# VAE Training

## imports

In [1]:
import tensorflow as tf
tf.config.experimental.set_memory_growth(tf.config.experimental.list_physical_devices('GPU')[0], True)

2025-12-31 16:29:04.015233: I tensorflow/core/platform/cpu_feature_guard.cc:210] This TensorFlow binary is optimized to use available CPU instructions in performance-critical operations.
To enable the following instructions: FMA, in other operations, rebuild TensorFlow with the appropriate compiler flags.
  if not hasattr(np, "object"):


In [2]:
import sys
import os
sys.path.insert(0, '../../..')
sys.path.insert(0, '../..')
sys.path.insert(0, '..')

from src.models.VAE import VariationalAutoencoder
from src.utils.loaders import load_mnist

import wandb
from wandb.integration.keras import WandbMetricsLogger
from utils.callbacks import LRFinder, get_lr_scheduler, get_early_stopping, LRLogger
from utils.wandb_utils import init_wandb


In [3]:
# Global Configuration
BATCH_SIZE = 1024
EPOCHS = 200
PRINT_EVERY_N_BATCHES = 100
INITIAL_EPOCH = 0
INPUT_DIM = (28,28,1)
Z_DIM = 2
OPTIMIZER_NAME = 'adam'
DATASET_NAME = 'digits'
MODEL_TYPE = 'vae'

# Run Params
SECTION = 'vae'
RUN_ID = '0002'
RUN_FOLDER = '../run/{}/'.format(SECTION)
RUN_FOLDER += '_'.join([RUN_ID, DATASET_NAME])
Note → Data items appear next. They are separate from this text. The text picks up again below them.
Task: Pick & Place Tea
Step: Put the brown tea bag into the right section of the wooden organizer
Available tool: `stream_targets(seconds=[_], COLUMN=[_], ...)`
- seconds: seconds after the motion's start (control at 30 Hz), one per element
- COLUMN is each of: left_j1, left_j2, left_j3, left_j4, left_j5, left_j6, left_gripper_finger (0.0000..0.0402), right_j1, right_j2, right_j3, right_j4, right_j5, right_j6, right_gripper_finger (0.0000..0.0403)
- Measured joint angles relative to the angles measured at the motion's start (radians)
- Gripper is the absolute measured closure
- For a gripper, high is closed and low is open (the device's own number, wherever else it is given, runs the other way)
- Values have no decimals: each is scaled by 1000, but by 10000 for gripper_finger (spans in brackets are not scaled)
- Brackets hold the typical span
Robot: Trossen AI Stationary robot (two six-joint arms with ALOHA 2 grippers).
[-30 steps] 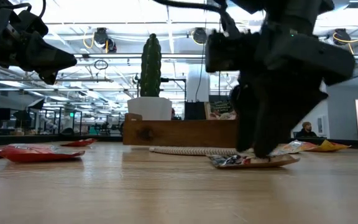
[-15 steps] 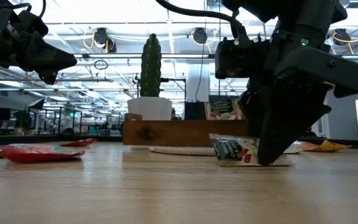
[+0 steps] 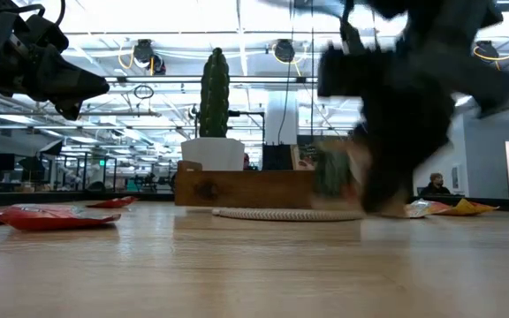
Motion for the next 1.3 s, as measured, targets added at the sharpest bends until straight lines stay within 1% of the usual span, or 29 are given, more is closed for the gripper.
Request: stream_targets(seconds=[0.07,0.17,0.23,0.3,0.37,0.4,0.47,0.53,0.67,0.77,0.83,0.93,1.1,1.3], left_j1=[0,0,0,0,0,0,0,0,0,0,0,0,0,0], left_j2=[0,0,0,0,0,0,0,0,0,0,0,0,0,0], left_j3=[0,0,0,0,0,0,0,0,0,0,0,0,0,0], left_j4=[0,0,0,0,0,0,0,0,0,0,0,0,0,0], left_j5=[0,0,0,0,0,0,0,0,0,0,0,0,0,0], left_j6=[0,0,0,0,0,0,0,0,0,0,0,0,0,0], left_gripper_finger=[344,344,344,344,344,344,344,344,344,344,344,344,344,344], right_j1=[18,64,94,112,106,97,71,45,12,-10,-23,-51,-101,-135], right_j2=[-32,-64,-75,-74,-57,-48,-32,-22,-2,-4,-4,-4,-6,-7], right_j3=[2,2,2,-16,-65,-96,-163,-229,-343,-388,-401,-401,-399,-398], right_j4=[6,3,5,38,113,156,273,427,736,870,909,925,945,936], right_j5=[115,360,566,765,888,918,939,942,939,913,889,813,700,653], right_j6=[24,38,48,94,140,150,149,130,3,-61,-97,-134,-147,-149], right_gripper_finger=[393,391,396,396,392,389,387,393,395,393,396,398,395,396])
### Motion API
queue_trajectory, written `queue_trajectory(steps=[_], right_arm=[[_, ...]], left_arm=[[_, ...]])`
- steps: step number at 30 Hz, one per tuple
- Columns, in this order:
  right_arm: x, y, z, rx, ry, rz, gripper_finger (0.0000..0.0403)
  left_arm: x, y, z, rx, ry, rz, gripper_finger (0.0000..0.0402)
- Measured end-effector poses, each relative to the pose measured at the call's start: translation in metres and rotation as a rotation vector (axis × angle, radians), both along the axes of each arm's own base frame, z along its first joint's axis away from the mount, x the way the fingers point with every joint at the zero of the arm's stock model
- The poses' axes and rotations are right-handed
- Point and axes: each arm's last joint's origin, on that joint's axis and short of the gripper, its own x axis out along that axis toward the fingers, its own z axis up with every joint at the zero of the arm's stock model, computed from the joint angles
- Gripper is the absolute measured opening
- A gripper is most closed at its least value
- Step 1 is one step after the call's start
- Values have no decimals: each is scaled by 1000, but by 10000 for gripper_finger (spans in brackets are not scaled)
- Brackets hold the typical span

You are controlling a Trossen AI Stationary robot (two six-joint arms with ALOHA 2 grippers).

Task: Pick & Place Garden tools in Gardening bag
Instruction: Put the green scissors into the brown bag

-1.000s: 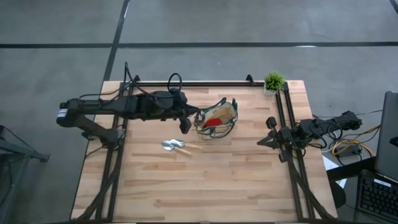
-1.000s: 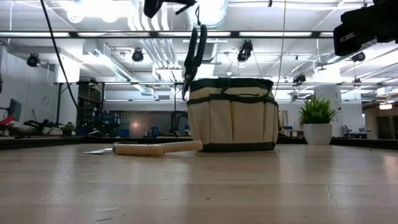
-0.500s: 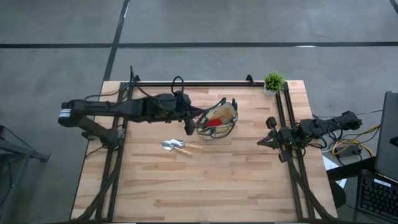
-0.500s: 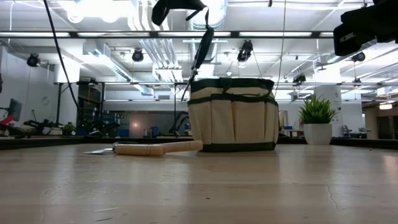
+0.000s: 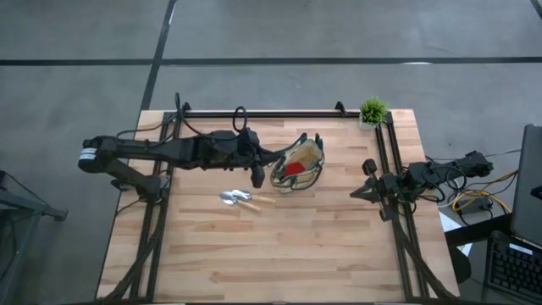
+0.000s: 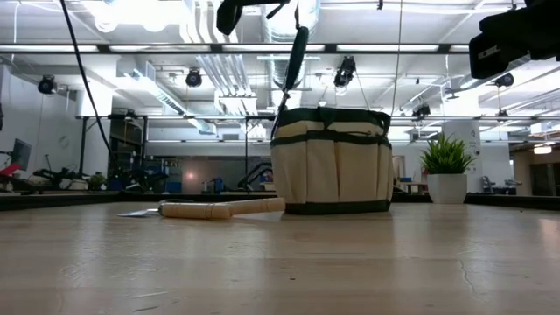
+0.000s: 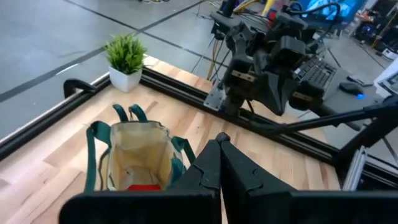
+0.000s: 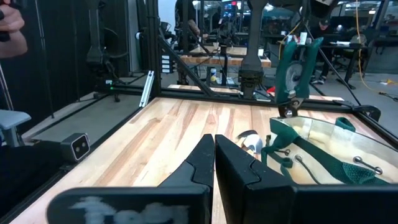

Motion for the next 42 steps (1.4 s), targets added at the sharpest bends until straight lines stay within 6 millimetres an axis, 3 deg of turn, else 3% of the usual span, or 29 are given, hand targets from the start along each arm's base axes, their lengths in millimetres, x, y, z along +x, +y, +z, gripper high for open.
queue_trajectory(steps=[9,21,32,42], right_arm=[[0,0,0,-1,0,0,8],[0,0,0,-1,0,0,8],[0,0,0,0,0,0,8],[0,0,0,-1,0,1,8]], left_arm=[[1,-7,2,41,-35,-26,0],[4,-11,-30,48,-90,-39,0],[4,-14,-22,154,-254,-57,0],[2,-13,-42,213,-189,-28,0]])
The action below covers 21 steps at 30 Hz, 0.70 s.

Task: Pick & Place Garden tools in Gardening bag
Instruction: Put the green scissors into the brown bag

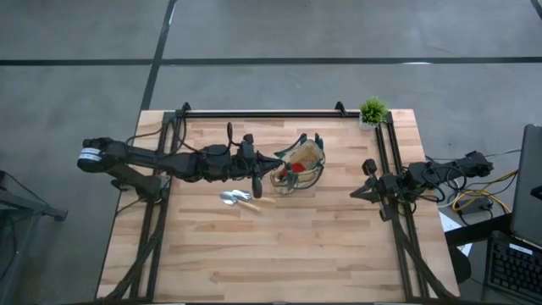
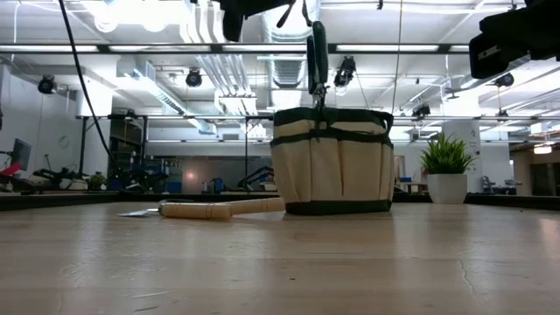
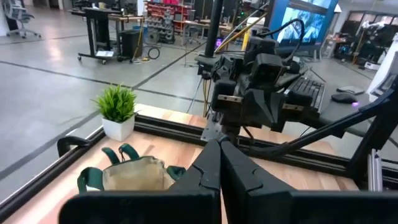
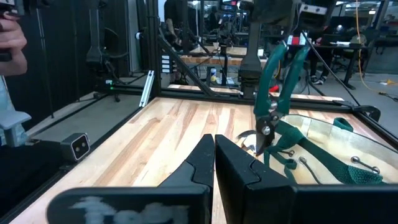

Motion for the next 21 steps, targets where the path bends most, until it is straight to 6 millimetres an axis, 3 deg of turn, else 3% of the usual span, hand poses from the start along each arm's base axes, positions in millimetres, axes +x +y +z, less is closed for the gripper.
queue_trajectory(steps=[7,14,21], right_arm=[[0,0,0,0,0,0,8],[0,0,0,-1,0,0,8],[0,0,0,1,0,0,8]], left_arm=[[-3,-9,5,-32,-12,-33,0],[-23,-11,17,-45,32,-15,0],[-37,-14,16,-94,106,-7,0]])
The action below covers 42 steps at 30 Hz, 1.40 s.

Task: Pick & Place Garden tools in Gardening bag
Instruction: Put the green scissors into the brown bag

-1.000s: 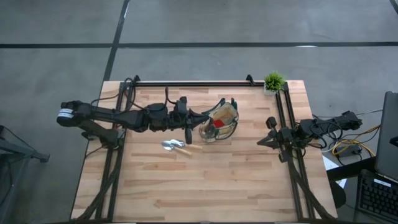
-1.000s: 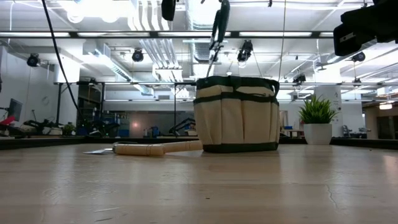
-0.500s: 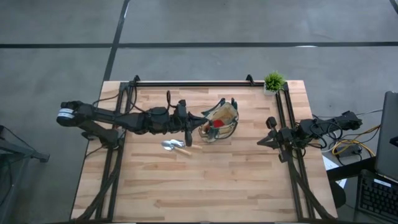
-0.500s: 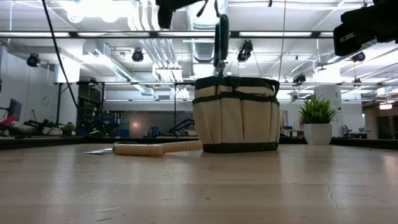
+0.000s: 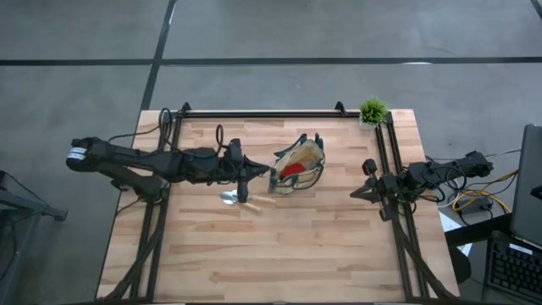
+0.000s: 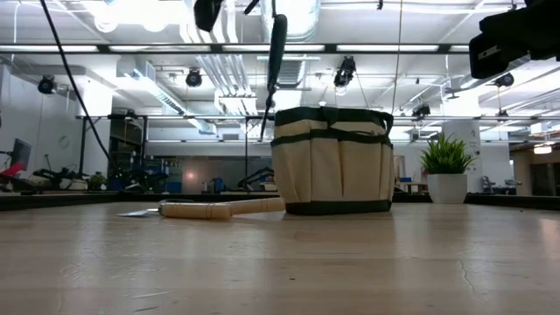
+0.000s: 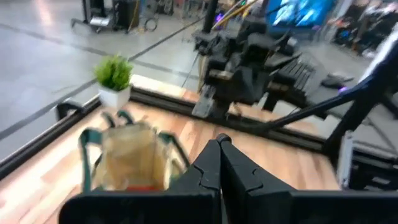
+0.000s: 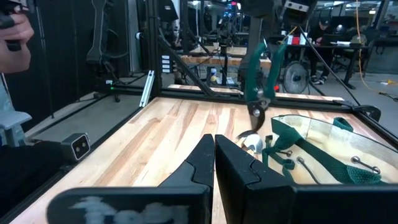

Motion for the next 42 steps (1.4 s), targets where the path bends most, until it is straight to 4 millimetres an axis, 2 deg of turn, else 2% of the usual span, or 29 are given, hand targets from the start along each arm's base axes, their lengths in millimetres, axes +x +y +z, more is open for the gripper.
queue_trajectory(steps=[6,11,16,24,33,42], right_arm=[[0,0,0,-1,0,0,8],[0,0,0,-1,0,0,8],[0,0,0,-2,0,0,8],[0,0,0,-1,0,-1,8],[0,0,0,-1,0,0,8],[0,0,0,-1,0,0,8]], left_arm=[[1,3,2,25,-14,38,0],[3,19,10,69,-52,93,0],[11,35,1,65,-20,136,0],[25,36,-12,133,-10,132,0],[25,37,-2,195,-83,150,0],[29,38,-3,248,-87,181,0]])
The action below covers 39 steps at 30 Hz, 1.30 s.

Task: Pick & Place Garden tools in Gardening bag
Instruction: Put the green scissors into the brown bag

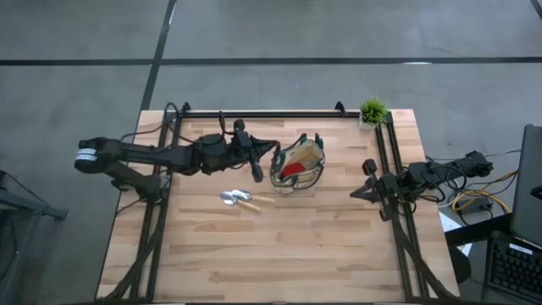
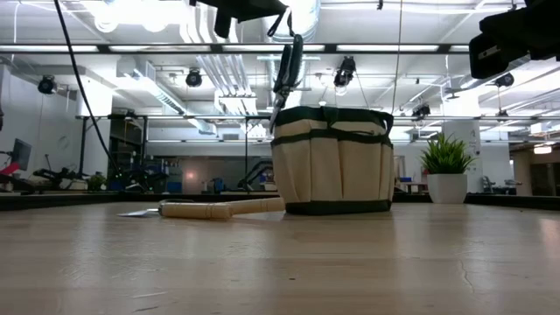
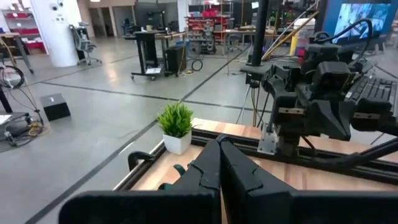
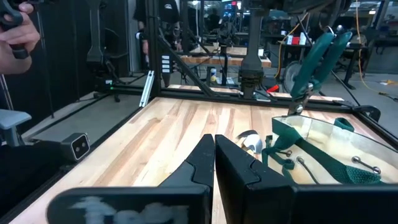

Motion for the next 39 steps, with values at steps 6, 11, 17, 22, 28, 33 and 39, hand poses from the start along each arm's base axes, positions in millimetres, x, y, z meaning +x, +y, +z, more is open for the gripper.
queue_trajectory(steps=[6,11,17,22,28,33,39], right_arm=[[0,0,0,0,0,0,8],[0,0,0,1,0,-1,8],[0,0,0,1,0,0,8],[0,0,0,0,0,0,8],[0,0,0,0,0,0,8],[0,0,0,1,0,0,8],[0,0,0,1,0,0,8]], left_arm=[[11,0,-9,-10,-6,0,0],[18,0,-13,-23,-35,-1,0],[20,0,-11,-28,-77,-1,0],[21,0,-13,-80,-92,-3,0],[26,0,-18,-123,-99,-3,0],[31,-2,-22,-130,-111,-12,0],[33,-3,-22,-145,-133,-17,0]])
if not os.path.exists(RUN_FOLDER):
    os.makedirs(RUN_FOLDER, exist_ok=True)
    os.makedirs(os.path.join(RUN_FOLDER, 'viz'), exist_ok=True)
    os.makedirs(os.path.join(RUN_FOLDER, 'images'), exist_ok=True)
    os.makedirs(os.path.join(RUN_FOLDER, 'weights'), exist_ok=True)

MODE = 'build'


## data

In [4]:
(x_train, y_train), (x_test, y_test) = load_mnist()

## architecture

In [5]:
vae = VariationalAutoencoder(
    input_dim = INPUT_DIM
    , encoder_conv_filters = [32,64,64, 64]
    , encoder_conv_kernel_size = [3,3,3,3]
    , encoder_conv_strides = [1,2,2,1]
    , decoder_conv_t_filters = [64,64,32,1]
    , decoder_conv_t_kernel_size = [3,3,3,3]
    , decoder_conv_t_strides = [1,2,2,1]
    , z_dim = Z_DIM
)

if MODE == 'build':
    vae.save(RUN_FOLDER)
else:
    vae.load_weights(os.path.join(RUN_FOLDER, 'weights/weights.weights.h5'))
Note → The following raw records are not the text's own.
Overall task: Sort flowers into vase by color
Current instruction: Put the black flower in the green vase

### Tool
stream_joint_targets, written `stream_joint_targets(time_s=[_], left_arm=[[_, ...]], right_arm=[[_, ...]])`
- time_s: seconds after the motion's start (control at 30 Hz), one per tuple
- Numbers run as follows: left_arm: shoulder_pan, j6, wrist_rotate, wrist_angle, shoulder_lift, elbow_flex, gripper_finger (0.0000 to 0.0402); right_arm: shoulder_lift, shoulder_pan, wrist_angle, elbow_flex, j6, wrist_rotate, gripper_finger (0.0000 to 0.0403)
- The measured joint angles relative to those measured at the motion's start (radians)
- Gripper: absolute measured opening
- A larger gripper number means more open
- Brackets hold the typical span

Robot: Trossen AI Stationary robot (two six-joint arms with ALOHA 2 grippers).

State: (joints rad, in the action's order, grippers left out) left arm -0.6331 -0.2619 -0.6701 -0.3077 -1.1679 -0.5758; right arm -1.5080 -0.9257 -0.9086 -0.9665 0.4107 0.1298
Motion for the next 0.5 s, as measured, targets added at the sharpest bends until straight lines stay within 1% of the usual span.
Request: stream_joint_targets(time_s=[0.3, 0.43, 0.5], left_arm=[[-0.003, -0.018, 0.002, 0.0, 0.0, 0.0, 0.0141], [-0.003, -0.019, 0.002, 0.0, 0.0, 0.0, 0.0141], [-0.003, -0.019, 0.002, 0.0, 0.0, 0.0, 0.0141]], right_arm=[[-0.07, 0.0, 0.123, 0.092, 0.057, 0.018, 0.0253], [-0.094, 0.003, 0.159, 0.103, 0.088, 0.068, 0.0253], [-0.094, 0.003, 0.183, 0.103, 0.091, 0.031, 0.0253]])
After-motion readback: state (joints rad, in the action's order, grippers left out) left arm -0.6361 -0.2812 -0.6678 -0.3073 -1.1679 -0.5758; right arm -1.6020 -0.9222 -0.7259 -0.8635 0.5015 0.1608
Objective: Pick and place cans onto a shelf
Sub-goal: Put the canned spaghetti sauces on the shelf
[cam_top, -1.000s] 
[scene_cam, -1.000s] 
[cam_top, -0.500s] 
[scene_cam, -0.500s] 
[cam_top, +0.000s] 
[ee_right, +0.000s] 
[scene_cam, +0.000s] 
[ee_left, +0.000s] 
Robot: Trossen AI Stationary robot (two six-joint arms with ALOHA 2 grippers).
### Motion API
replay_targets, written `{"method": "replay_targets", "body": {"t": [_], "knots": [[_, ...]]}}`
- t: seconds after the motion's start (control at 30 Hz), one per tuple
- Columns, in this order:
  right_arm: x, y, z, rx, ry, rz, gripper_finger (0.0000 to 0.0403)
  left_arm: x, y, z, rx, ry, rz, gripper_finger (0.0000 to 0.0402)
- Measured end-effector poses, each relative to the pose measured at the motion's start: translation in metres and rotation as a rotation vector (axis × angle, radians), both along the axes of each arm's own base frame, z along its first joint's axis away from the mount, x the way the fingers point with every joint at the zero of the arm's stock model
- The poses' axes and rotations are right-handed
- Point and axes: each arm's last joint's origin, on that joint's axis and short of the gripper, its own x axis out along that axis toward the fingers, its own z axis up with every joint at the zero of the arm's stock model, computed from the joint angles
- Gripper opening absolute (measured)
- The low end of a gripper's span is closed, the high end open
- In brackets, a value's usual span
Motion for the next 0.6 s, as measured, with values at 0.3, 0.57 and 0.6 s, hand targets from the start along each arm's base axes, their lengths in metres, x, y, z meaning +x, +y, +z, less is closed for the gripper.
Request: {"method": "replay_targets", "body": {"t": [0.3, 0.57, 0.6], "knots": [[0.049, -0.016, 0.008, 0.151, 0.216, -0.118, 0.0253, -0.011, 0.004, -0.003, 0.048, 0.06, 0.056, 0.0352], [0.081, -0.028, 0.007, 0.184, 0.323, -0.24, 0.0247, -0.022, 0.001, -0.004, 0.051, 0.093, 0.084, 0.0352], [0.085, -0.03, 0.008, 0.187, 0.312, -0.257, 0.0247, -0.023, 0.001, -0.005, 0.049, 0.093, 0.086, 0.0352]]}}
I0000 00:00:1767198550.188542    7748 gpu_device.cc:2020] Created device /job:localhost/replica:0/task:0/device:GPU:0 with 6094 MB memory:  -> device: 0, name: NVIDIA GeForce RTX 2070, pci bus id: 0000:01:00.0, compute capability: 7.5


In [6]:
vae.encoder.summary()

In [7]:
vae.decoder.summary()

## training

In [8]:
LEARNING_RATE = 0.0005
R_LOSS_FACTOR = 1000

In [9]:
# VAE models cannot use LRFinder due to Lambda layer with custom 'sampling' function
# that isn't registered with Keras serialization. Using fixed learning rate instead.
OPTIMAL_LR = LEARNING_RATE
print(f"Using Learning Rate: {OPTIMAL_LR}")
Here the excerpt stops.